April 16, 2020
Jennifer Friedlin
In school, Sadeon Martin felt like an outsider because unlike many of his peers he was never into art classes and projects. But when his school added digital arts, Sadeon found his passion.
“We created and edited videos and that was my favorite class ever,” says Sadeon, who graduated York College in 2019 with a degree in information systems management.
Now working as an afterschool and camp educator with Child Center of New York at PS 56 in Queens, Sadeon, 22, shares this joy with his students and campers, knowing that “there is bound to be one kid who was like me and didn’t like anything else.”
Last year, Sadeon’s boss suggested he take his passion even further and enroll in ExpandED Schools’ Pathways Computer Science Program at LaGuardia Community College in Long Island City.
Designed for anyone who has an interest in youth development or teaching with technology, Pathways Computer Science at LaGuardia provides a mix of classroom and real-word teaching experience. Participants receive 45 hours of education fundamentals along with computer science training.
A highlight of the program is that participants get to practice what they are learning through a 12-week paid teaching assignment in afterschool. And participants like Sadeon, who are already program directors in an afterschool program, receive additional professional development to learn how to run an afterschool computer science program based on the coding program known as Scratch, which enables kids as young as eight to code.
When Coronavirus broke, Sadeon was in the middle of the unit on lesson-planning.
“In creating a good lesson plan for tech you have to bring in the ideas they already know, like the arts and writing, and then they get to create a game or animation themselves,” Sadeon explains.
He was also starting to tackle an assignment to use Scratch to code a simple maze game. A little bored during the lockdown, he decided to take the task a few steps further, creating a space-themed game with a backstory. You can see and play Sadeon’s game, “Castor Crusader,” here.
“Coding for the most part is very rigid but Scratch brings in a creative component,” Sadeon says. “That’s my favorite part, creating a game plan and a story and putting that into animation.”

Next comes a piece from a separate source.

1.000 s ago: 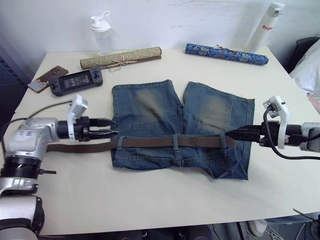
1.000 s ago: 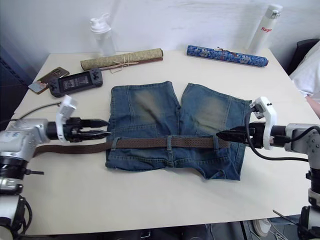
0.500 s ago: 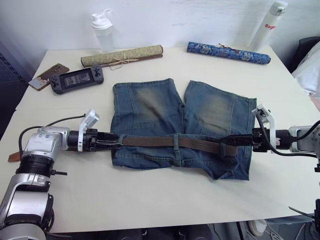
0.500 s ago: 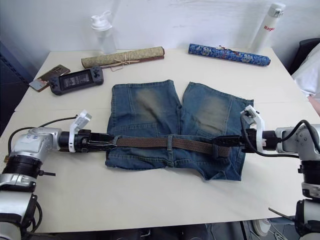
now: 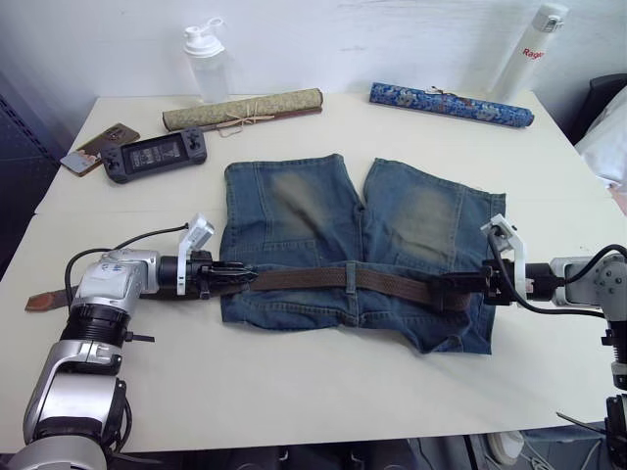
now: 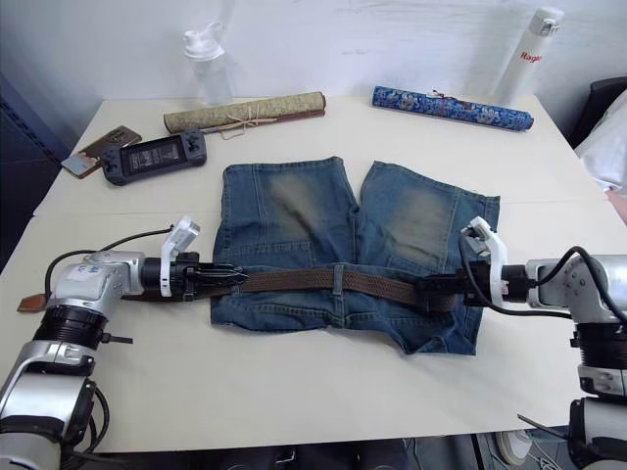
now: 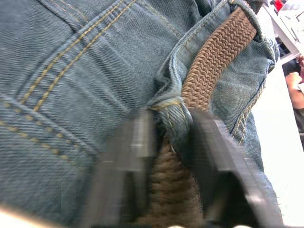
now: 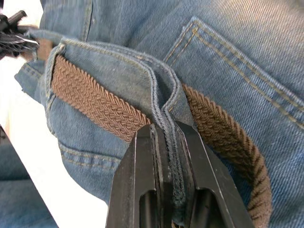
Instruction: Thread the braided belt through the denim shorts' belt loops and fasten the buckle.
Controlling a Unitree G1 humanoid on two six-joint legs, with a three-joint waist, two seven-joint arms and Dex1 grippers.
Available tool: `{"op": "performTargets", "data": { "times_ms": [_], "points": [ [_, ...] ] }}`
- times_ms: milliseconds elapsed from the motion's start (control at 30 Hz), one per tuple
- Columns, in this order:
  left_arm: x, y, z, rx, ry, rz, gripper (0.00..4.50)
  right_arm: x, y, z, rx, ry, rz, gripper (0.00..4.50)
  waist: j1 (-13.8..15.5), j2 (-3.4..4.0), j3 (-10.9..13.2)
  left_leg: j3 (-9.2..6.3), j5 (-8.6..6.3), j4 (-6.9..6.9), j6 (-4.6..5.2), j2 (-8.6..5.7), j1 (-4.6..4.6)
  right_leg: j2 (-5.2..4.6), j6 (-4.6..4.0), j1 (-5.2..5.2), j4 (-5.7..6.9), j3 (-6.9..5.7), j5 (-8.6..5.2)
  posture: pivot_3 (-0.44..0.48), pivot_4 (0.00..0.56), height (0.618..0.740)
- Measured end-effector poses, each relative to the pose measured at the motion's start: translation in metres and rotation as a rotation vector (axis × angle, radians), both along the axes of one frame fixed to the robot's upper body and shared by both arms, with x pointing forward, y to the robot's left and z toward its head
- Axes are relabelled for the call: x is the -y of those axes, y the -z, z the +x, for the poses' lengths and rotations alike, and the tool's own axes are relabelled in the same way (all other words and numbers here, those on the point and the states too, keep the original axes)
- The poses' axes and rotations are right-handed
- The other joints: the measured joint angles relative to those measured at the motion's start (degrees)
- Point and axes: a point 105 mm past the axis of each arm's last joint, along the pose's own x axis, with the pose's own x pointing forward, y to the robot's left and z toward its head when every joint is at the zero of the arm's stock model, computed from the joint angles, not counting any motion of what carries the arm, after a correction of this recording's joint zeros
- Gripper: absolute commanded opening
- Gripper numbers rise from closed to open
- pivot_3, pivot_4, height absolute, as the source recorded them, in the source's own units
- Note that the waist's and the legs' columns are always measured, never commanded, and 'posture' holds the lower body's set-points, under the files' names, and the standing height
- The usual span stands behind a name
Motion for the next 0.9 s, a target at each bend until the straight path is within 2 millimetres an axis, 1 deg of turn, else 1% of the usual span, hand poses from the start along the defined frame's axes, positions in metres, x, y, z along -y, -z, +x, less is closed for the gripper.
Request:
{"op": "performTargets", "data": {
  "times_ms": [167, 300, 333, 367, 400, 433, 467, 500, 533, 567, 600, 633, 667, 700, 733, 767, 800, 833, 867, 900],
  "points": [
    [0.001, 0.0, 0.005, 0.057, -0.014, 0.025, 0.03, -0.003, 0.001, -0.002, 0.072, -0.03, -0.03, 0.0, 0.09, 0.0, 0.0, -0.04, 0.0, 0.03, 0.01, 0.0, 0.0, -0.01, 0.01, 0.02, 0.0, -0.02, 0.0, 0.0, 0.15, 0.717],
    [0.003, -0.006, 0.013, 0.153, -0.054, 0.015, 0.03, -0.009, -0.001, -0.008, 0.205, -0.101, -0.065, 0.0, 0.09, 0.0, 0.0, -0.05, 0.0, 0.07, 0.01, -0.01, -0.01, -0.01, 0.04, 0.04, 0.01, -0.03, 0.02, 0.0, 0.15, 0.717],
    [0.003, -0.012, 0.013, 0.237, -0.071, 0.007, 0.03, -0.012, -0.009, -0.015, 0.302, -0.146, -0.057, 0.0, 0.08, 0.0, 0.0, -0.07, 0.0, 0.03, 0.01, -0.01, -0.03, -0.03, 0.05, 0.02, -0.02, -0.03, 0.03, 0.0, 0.15, 0.717],
    [0.0, -0.014, 0.012, 0.282, -0.087, 0.006, 0.03, -0.015, -0.015, -0.02, 0.361, -0.182, -0.051, 0.0, 0.06, 0.0, 0.0, -0.09, 0.0, -0.03, 0.01, 0.0, -0.03, -0.02, 0.05, 0.03, -0.06, -0.05, 0.03, 0.0, 0.15, 0.717],
    [-0.002, -0.022, 0.011, 0.384, -0.104, 0.013, 0.03, -0.019, -0.026, -0.028, 0.465, -0.235, -0.05, 0.0, -0.01, -0.01, 0.01, -0.08, 0.0, -0.05, 0.01, 0.0, -0.04, -0.02, 0.06, 0.02, -0.09, -0.05, 0.03, 0.0, 0.15, 0.717],
    [-0.002, -0.026, 0.009, 0.446, -0.107, 0.019, 0.03, -0.021, -0.031, -0.033, 0.512, -0.26, -0.053, 0.0, -0.1, -0.01, 0.01, -0.09, 0.0, -0.07, 0.01, 0.0, -0.02, -0.02, 0.06, 0.05, -0.1, -0.06, 0.03, 0.0, 0.15, 0.717],
    [-0.002, -0.035, 0.002, 0.592, -0.095, 0.045, 0.03, -0.024, -0.039, -0.042, 0.602, -0.308, -0.07, 0.0, -0.17, -0.01, 0.0, -0.1, 0.0, -0.08, 0.01, 0.02, 0.0, -0.01, 0.06, 0.08, -0.14, -0.08, 0.03, 0.0, 0.15, 0.717],
    [-0.002, -0.039, -0.008, 0.701, -0.066, 0.077, 0.03, -0.026, -0.041, -0.049, 0.657, -0.342, -0.092, 0.0, -0.21, -0.01, 0.0, -0.09, 0.0, -0.13, 0.0, 0.03, 0.04, -0.02, 0.06, 0.11, -0.19, -0.07, 0.03, 0.0, 0.15, 0.717],
    [-0.002, -0.038, -0.021, 0.808, -0.025, 0.118, 0.03, -0.028, -0.04, -0.057, 0.711, -0.382, -0.123, 0.0, -0.26, -0.01, 0.0, -0.07, -0.01, -0.19, -0.01, 0.03, 0.14, -0.03, 0.05, 0.19, -0.25, -0.04, 0.03, 0.0, 0.15, 0.717],
    [-0.002, -0.035, -0.039, 0.925, 0.045, 0.173, 0.03, -0.03, -0.037, -0.065, 0.779, -0.436, -0.178, 0.0, -0.28, -0.01, 0.0, -0.04, -0.01, -0.23, -0.02, 0.04, 0.17, -0.03, 0.05, 0.22, -0.35, -0.04, 0.03, 0.0, 0.15, 0.717],
    [-0.003, -0.032, -0.045, 0.956, 0.069, 0.189, 0.03, -0.031, -0.035, -0.068, 0.796, -0.455, -0.196, 0.0, -0.28, -0.01, 0.0, -0.05, -0.01, -0.23, -0.02, 0.04, 0.19, -0.03, 0.05, 0.23, -0.43, -0.05, 0.03, 0.0, 0.15, 0.717],
    [-0.004, -0.021, -0.058, 1.006, 0.133, 0.231, 0.03, -0.031, -0.029, -0.074, 0.831, -0.498, -0.24, 0.0, -0.15, -0.01, 0.0, -0.03, -0.01, -0.21, -0.02, 0.01, 0.27, -0.04, 0.05, 0.27, -0.5, -0.04, 0.03, 0.0, 0.15, 0.717],
    [-0.007, -0.016, -0.069, 1.082, 0.19, 0.268, 0.03, -0.031, -0.026, -0.078, 0.882, -0.54, -0.296, 0.0, 0.06, -0.02, 0.0, -0.05, 0.01, -0.17, 0.01, 0.0, 0.29, -0.13, 0.06, 0.29, -0.47, -0.04, 0.05, 0.0, 0.15, 0.717],
    [-0.012, -0.01, -0.077, 1.139, 0.233, 0.309, 0.03, -0.031, -0.02, -0.083, 0.927, -0.589, -0.362, 0.0, 0.35, -0.02, 0.0, -0.09, -0.01, -0.19, 0.03, -0.02, 0.5, -0.27, 0.06, 0.51, -0.52, -0.08, 0.05, 0.0, 0.15, 0.717],
    [-0.014, -0.008, -0.08, 1.157, 0.246, 0.322, 0.03, -0.03, -0.017, -0.085, 0.937, -0.605, -0.385, 0.0, 0.42, -0.02, 0.0, -0.08, -0.02, -0.21, 0.03, -0.02, 0.55, -0.29, 0.06, 0.56, -0.54, -0.08, 0.05, 0.0, 0.15, 0.717],
    [-0.028, 0.006, -0.092, 1.216, 0.297, 0.398, 0.03, -0.031, 0.004, -0.098, 0.963, -0.716, -0.484, 0.0, 0.79, -0.02, -0.01, -0.11, -0.34, -0.33, -0.08, 0.09, 1.07, -0.32, 0.05, 1.12, -0.86, -0.11, 0.04, 0.0, 0.15, 0.717],
    [-0.033, 0.012, -0.098, 1.291, 0.337, 0.432, 0.03, -0.034, 0.023, -0.11, 0.961, -0.806, -0.534, 0.0, 0.97, -0.02, -0.01, -0.09, -0.41, -0.31, -0.08, 0.12, 1.03, -0.33, 0.06, 1.09, -0.92, -0.05, 0.06, 0.0, 0.15, 0.717],
    [-0.038, 0.018, -0.103, 1.335, 0.387, 0.467, 0.03, -0.035, 0.034, -0.119, 0.961, -0.845, -0.567, 0.0, 0.99, -0.04, -0.02, -0.1, -0.43, -0.31, -0.1, 0.14, 1.05, -0.33, 0.07, 1.1, -0.92, -0.03, 0.06, 0.0, 0.15, 0.717],
    [-0.042, 0.025, -0.108, 1.353, 0.43, 0.489, 0.03, -0.034, 0.049, -0.129, 0.919, -0.87, -0.582, 0.0, 0.96, -0.03, -0.02, -0.1, -0.43, -0.31, -0.1, 0.14, 1.06, -0.32, 0.06, 1.09, -0.91, -0.06, 0.06, 0.0, 0.15, 0.717],
    [-0.044, 0.03, -0.11, 1.353, 0.444, 0.498, 0.03, -0.032, 0.055, -0.135, 0.901, -0.881, -0.6, 0.0, 0.96, -0.01, -0.03, -0.09, -0.43, -0.31, -0.1, 0.14, 1.06, -0.32, 0.06, 1.09, -0.89, -0.07, 0.06, 0.0, 0.15, 0.717]
  ]
}}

When he is not coding, Sadeon is still working daily and attending Pathways on Fridays, albeit virtually.
These days afterschool largely consists of math and reading games and “a lot of Pictionary,” Sadeon says. There is also some gym and art.
When life returns to normal, Sadeon is looking forward to bringing his developing Scratch skills into his classroom. His goal is to start a Scratch club to teach third through fifth graders to code and make animations and games. Sadeon is confident his students will take to Scratch.
“You can get most kids into technology because they definitely enjoy working with computers and iPads,” Sadeon says.